PROBLEM DETAILS – Give back the full set of entries exactly, keeping each line intact.

DATASET EXTRACT –

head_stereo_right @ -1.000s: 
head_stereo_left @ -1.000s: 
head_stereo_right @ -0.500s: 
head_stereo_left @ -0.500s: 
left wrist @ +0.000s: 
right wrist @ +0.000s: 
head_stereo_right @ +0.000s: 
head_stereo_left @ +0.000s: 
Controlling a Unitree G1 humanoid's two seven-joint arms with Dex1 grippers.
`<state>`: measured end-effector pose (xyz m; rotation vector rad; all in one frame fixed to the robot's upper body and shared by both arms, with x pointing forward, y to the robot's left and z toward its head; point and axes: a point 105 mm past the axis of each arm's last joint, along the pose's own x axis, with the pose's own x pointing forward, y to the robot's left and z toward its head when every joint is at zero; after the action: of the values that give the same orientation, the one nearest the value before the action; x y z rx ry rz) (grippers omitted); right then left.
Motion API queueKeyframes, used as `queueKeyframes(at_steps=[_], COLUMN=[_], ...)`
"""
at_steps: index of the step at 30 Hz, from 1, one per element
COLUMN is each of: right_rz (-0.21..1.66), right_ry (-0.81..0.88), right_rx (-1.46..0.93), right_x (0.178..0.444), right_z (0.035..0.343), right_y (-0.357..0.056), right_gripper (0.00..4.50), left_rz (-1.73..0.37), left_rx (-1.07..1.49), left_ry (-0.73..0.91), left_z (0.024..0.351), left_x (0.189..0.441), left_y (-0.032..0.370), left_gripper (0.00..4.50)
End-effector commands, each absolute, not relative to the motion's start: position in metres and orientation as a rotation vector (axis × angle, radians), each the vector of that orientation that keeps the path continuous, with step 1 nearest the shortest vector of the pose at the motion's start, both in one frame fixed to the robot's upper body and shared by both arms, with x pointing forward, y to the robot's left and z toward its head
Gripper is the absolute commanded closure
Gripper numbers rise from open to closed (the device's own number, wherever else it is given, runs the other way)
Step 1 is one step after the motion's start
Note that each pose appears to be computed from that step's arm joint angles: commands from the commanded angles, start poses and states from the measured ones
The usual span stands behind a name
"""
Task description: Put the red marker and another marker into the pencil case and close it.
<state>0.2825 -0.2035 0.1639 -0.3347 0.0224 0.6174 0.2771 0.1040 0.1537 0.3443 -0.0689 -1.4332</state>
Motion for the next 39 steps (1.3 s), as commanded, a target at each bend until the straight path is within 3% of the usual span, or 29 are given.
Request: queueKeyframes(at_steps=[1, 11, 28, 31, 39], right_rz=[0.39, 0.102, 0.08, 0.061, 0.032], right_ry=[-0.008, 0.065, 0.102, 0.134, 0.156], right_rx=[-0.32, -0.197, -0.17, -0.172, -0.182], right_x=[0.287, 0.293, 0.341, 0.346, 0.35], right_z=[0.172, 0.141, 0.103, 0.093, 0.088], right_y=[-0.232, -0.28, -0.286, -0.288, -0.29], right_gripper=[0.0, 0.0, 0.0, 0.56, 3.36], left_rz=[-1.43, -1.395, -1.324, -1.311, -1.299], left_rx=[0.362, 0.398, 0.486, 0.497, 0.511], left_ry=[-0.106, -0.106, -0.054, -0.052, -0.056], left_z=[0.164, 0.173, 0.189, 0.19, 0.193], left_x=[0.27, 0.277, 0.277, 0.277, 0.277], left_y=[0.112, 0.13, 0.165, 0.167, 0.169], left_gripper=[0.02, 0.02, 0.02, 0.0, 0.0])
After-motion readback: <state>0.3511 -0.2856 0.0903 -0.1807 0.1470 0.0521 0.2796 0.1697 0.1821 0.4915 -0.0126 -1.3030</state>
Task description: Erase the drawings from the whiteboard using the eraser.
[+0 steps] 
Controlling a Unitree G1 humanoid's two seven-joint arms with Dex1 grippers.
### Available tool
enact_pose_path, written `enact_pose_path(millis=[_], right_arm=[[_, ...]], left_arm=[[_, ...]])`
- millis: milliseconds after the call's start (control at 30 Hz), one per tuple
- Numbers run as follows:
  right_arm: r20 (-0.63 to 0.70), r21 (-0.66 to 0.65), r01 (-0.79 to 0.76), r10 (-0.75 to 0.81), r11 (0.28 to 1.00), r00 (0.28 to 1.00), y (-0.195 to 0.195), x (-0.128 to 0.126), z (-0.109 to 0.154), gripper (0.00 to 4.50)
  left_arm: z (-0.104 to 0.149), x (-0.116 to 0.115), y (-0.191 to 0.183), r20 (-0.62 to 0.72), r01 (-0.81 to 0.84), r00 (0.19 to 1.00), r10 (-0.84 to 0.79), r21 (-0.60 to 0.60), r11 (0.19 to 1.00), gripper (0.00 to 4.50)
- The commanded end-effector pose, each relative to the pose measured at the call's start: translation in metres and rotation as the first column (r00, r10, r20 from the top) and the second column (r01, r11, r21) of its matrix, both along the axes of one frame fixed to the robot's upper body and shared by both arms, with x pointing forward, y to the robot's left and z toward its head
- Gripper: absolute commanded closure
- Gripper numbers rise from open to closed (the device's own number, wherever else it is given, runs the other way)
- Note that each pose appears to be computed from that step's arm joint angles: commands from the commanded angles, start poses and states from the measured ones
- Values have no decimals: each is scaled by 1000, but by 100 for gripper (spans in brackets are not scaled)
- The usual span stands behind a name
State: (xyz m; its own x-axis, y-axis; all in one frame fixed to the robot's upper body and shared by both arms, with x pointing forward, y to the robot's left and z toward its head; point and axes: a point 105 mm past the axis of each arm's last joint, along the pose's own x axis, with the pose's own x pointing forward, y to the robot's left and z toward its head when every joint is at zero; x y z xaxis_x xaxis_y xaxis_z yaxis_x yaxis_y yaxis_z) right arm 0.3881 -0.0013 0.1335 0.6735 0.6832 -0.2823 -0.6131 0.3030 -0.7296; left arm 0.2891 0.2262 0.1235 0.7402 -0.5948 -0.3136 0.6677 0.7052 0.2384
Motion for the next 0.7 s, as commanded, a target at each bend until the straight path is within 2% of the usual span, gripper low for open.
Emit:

RESULT OF THE TASK –
head_stereo_right @ -1.000s: 
head_stereo_left @ -1.000s: 
head_stereo_right @ -0.500s: 
head_stereo_left @ -0.500s: 
left wrist @ +0.000s: 
right wrist @ +0.000s: 
head_stereo_right @ +0.000s: 
head_stereo_left @ +0.000s: 
Controlling a Unitree G1 humanoid's two seven-joint arms with Dex1 grippers.
`<state>`: measured end-effector pose (xyz m; rotation vector rad; all in one frame fixed to the robot's upper body and shared by both arms, with x pointing forward, y to the robot's left and z toward its head; point and axes: a point 105 mm past the axis of each arm's last joint, along the pose's own x axis, with the pose's own x pointing forward, y to the robot's left and z toward its head when every joint is at zero; after the action: of the values that give the same orientation, the one nearest the value before the action; x y z rx ry rz) (grippers omitted); right then left.
Motion API queueKeyframes, used as `queueKeyframes(at_steps=[_], COLUMN=[_], ...)`
"""
at_steps: index of the step at 30 Hz, from 1, one per element
COLUMN is each of: right_rz (-0.21..1.66), right_ry (-0.81..0.88), right_rx (-1.46..0.93), right_x (0.178..0.444), right_z (0.035..0.343), right_y (-0.357..0.056), right_gripper (0.00..4.50), left_rz (-1.73..0.37), left_rx (-1.07..1.49), left_ry (-0.73..0.91), left_z (0.024..0.351), left_x (0.189..0.441), left_y (-0.032..0.370), left_gripper (0.00..4.50)
End-effector commands, each absolute, not relative to the motion's start: position in metres and orientation as a rotation vector (axis × angle, radians), each the vector of that orientation that keeps the path continuous, with step 1 nearest the shortest vector of the pose at the motion's start, both in one frame fixed to the robot's upper body and shared by both arms, with x pointing forward, y to the robot's left and z toward its head
Gripper is the absolute commanded closure
Gripper numbers rise from open to closed (the device's own number, wherever else it is given, runs the other way)
Step 1 is one step after the motion's start
Note that each pose appears to be computed from that step's arm joint angles: commands from the commanded angles, start poses and states from the measured ones
The usual span stands behind a name
"""
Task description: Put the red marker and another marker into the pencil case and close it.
<state>0.2825 -0.2035 0.1639 -0.3347 0.0224 0.6174 0.2771 0.1040 0.1537 0.3443 -0.0689 -1.4332</state>
Motion for the next 39 steps (1.3 s), as commanded, a target at each bend until the straight path is within 3% of the usual span, or 29 are given.
Request: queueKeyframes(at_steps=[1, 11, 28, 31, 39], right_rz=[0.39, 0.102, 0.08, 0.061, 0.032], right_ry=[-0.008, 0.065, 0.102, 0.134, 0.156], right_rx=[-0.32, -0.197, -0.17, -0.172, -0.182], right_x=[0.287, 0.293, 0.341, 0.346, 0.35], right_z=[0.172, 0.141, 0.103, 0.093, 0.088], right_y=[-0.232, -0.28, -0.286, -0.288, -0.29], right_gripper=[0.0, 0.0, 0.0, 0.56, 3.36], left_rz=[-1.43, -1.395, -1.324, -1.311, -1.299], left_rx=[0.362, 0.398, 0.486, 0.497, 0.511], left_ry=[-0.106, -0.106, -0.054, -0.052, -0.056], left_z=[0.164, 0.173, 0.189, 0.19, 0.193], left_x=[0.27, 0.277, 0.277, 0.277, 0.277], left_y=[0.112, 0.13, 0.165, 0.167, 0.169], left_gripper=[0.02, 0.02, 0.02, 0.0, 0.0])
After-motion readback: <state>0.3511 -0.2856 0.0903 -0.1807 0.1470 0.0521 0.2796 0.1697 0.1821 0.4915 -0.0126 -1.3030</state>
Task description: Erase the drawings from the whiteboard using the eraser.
[+0 steps] 
Controlling a Unitree G1 humanoid's two seven-joint arms with Dex1 grippers.
### Available tool
enact_pose_path, written `enact_pose_path(millis=[_], right_arm=[[_, ...]], left_arm=[[_, ...]])`
- millis: milliseconds after the call's start (control at 30 Hz), one per tuple
- Numbers run as follows:
  right_arm: r20 (-0.63 to 0.70), r21 (-0.66 to 0.65), r01 (-0.79 to 0.76), r10 (-0.75 to 0.81), r11 (0.28 to 1.00), r00 (0.28 to 1.00), y (-0.195 to 0.195), x (-0.128 to 0.126), z (-0.109 to 0.154), gripper (0.00 to 4.50)
  left_arm: z (-0.104 to 0.149), x (-0.116 to 0.115), y (-0.191 to 0.183), r20 (-0.62 to 0.72), r01 (-0.81 to 0.84), r00 (0.19 to 1.00), r10 (-0.84 to 0.79), r21 (-0.60 to 0.60), r11 (0.19 to 1.00), gripper (0.00 to 4.50)
- The commanded end-effector pose, each relative to the pose measured at the call's start: translation in metres and rotation as the first column (r00, r10, r20 from the top) and the second column (r01, r11, r21) of its matrix, both along the axes of one frame fixed to the robot's upper body and shared by both arms, with x pointing forward, y to the robot's left and z toward its head
- Gripper: absolute commanded closure
- Gripper numbers rise from open to closed (the device's own number, wherever else it is given, runs the other way)
- Note that each pose appears to be computed from that step's arm joint angles: commands from the commanded angles, start poses and states from the measured ones
- Values have no decimals: each is scaled by 1000, but by 100 for gripper (spans in brackets are not scaled)
- The usual span stands behind a name
State: (xyz m; its own x-axis, y-axis; all in one frame fixed to the robot's upper body and shared by both arms, with x pointing forward, y to the robot's left and z toward its head; point and axes: a point 105 mm past the axis of each arm's last joint, along the pose's own x axis, with the pose's own x pointing forward, y to the robot's left and z toward its head when every joint is at zero; x y z xaxis_x xaxis_y xaxis_z yaxis_x yaxis_y yaxis_z) right arm 0.3881 -0.0013 0.1335 0.6735 0.6832 -0.2823 -0.6131 0.3030 -0.7296; left arm 0.2891 0.2262 0.1235 0.7402 -0.5948 -0.3136 0.6677 0.7052 0.2384
Motion for the next 0.7 s, as commanded, a target at each bend until the straight path is within 2% of the usual span, gripper low for open.
Emit:

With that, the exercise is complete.